Lorsqu’on explore les plus petites particules de matière, on entre dans un monde régi par ses propres lois. C’est comme un univers à part, composé de bulles de savon multicolores qui scintillent, dansent à l’unisson et s’effondrent aussitôt sur elles-mêmes. Il ne faut surtout pas les toucher. Et pourtant, ce monde fugace et instable pourrait bien être prédestiné à résoudre les tâches les plus complexes.
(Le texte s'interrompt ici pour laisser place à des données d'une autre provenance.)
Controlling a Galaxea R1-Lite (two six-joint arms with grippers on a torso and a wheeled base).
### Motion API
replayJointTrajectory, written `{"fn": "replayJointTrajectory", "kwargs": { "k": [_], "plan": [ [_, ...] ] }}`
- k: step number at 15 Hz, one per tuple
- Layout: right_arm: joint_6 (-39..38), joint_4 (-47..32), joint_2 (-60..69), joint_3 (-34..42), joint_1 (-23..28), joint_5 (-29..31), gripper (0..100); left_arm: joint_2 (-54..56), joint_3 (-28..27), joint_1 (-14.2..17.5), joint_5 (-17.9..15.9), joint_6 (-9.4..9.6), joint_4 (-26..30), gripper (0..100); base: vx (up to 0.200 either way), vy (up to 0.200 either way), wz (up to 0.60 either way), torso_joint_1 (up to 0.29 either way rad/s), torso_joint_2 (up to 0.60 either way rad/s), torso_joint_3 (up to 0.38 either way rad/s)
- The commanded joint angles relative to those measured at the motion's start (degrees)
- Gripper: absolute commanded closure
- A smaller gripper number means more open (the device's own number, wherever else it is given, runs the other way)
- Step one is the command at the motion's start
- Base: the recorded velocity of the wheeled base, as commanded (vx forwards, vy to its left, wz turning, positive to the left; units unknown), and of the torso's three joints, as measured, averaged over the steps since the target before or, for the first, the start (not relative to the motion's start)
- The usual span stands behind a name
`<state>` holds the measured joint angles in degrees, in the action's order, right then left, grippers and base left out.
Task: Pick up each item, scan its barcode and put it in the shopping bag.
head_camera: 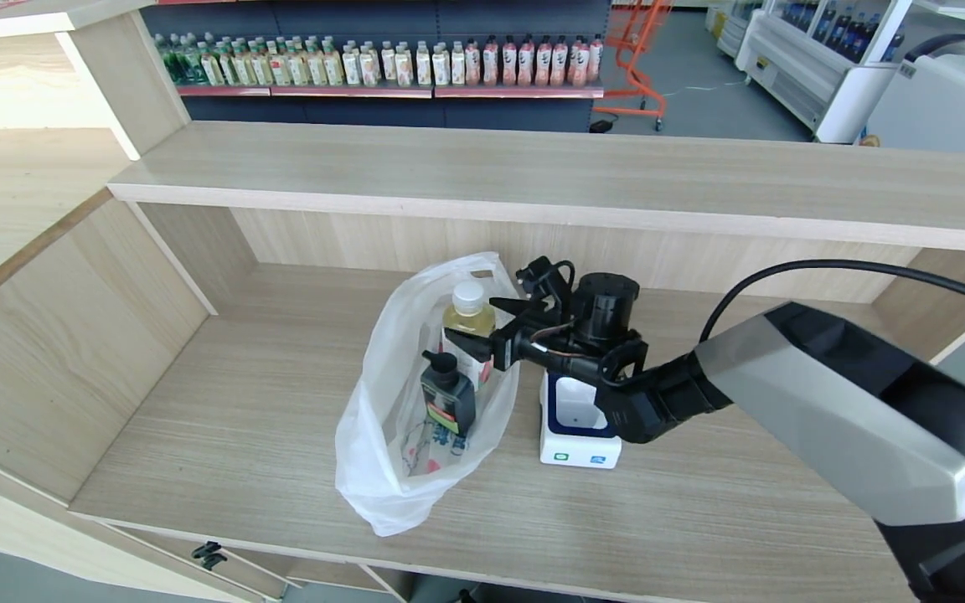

Lukas Bischof a étudié l’informatique à la ZHAW de Winterthour et s’est progressivement frayé un chemin dans le monde quantique. Dans son mémoire de master, qu’il a terminé cet été, il a pu démontrer par ses propres moyens ce sur quoi de grandes entreprises technologiques travaillent depuis un certain temps déjà: les ordinateurs quantiques surpassent déjà les superordinateurs traditionnels pour certaines tâches de calcul.
Arrivée dans la pratique
«En matière de reconnaissance de formes, l’ordinateur quantique était non seulement plus rapide, mais il avait aussi besoin de moins de données», explique Lukas. En même temps, il admet: «Les ordinateurs quantiques n’en sont pas encore au point de pouvoir résoudre de manière fiable un large éventail de problèmes par eux-mêmes.» Il est convaincu qu’une répartition des tâches entre ordinateurs traditionnels et quantiques restera nécessaire à l’avenir.
Mais qu’est-ce qui rend les ordinateurs quantiques plus rapides? Au lieu de bits, les ordinateurs quantiques utilisent des bits quantiques, appelés qubits. Alors que les bits peuvent prendre la valeur 0 ou 1, les qubits peuvent aussi adopter toutes les valeurs intermédiaires. Cet état, appelé superposition, permet aux ordinateurs quantiques d’effectuer plusieurs opérations de calcul simultanément, tandis que les ordinateurs traditionnels procèdent étape par étape.
Encore beaucoup de recherche nécessaire
«Actuellement, la programmation des ordinateurs quantiques en est à peu près là où l’on se trouvait dans le domaine du machine learning il y a dix ans», explique Kurt Stockinger, qui enseigne l’informatique et la science des données à la ZHAW et à l’Université de Zurich. Il a supervisé le travail de Lukas en collaboration avec Rudolf Füchslin et Pavel Sulimov de la ZHAW.
«Nous en savons encore beaucoup trop peu sur les approches de programmation les plus adaptées à chaque situation», explique Kurt Stockinger. Il souhaite que davantage de recherches soient menées dans le domaine des logiciels.
Lukas souligne également que le monde particulier de la physique quantique est parfois bien éloigné de notre univers logique et rationnel: «Lorsque je programme, je dois sans cesse me familiariser avec de nouveaux concepts.» Néanmoins, le monde quantique le fascine. Il a déjà publié un article dans la prestigieuse revue scientifique Nature Scientific Reports et envisage de poursuivre un doctorat.